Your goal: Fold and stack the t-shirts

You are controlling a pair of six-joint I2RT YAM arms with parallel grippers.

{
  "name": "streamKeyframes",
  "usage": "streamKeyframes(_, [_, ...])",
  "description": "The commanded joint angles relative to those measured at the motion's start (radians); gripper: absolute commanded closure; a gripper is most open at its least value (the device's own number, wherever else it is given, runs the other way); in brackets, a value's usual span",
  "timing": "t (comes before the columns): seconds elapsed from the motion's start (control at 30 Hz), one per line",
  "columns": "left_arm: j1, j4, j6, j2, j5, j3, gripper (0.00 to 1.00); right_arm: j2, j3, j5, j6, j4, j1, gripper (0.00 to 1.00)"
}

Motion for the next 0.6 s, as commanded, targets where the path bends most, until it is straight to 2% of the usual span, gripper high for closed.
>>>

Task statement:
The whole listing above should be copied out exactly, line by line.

Worked solution:
Your goal: Fold and stack the t-shirts

You are controlling a pair of six-joint I2RT YAM arms with parallel grippers.

{
  "name": "streamKeyframes",
  "usage": "streamKeyframes(_, [_, ...])",
  "description": "The commanded joint angles relative to those measured at the motion's start (radians); gripper: absolute commanded closure; a gripper is most open at its least value (the device's own number, wherever else it is given, runs the other way); in brackets, a value's usual span",
  "timing": "t (comes before the columns): seconds elapsed from the motion's start (control at 30 Hz), one per line",
  "columns": "left_arm: j1, j4, j6, j2, j5, j3, gripper (0.00 to 1.00); right_arm: j2, j3, j5, j6, j4, j1, gripper (0.00 to 1.00)"
}

Motion for the next 0.6 s, as commanded, targets where the path bends most, until it is straight to 2% of the usual span, gripper high for closed.
>>>

This response is done.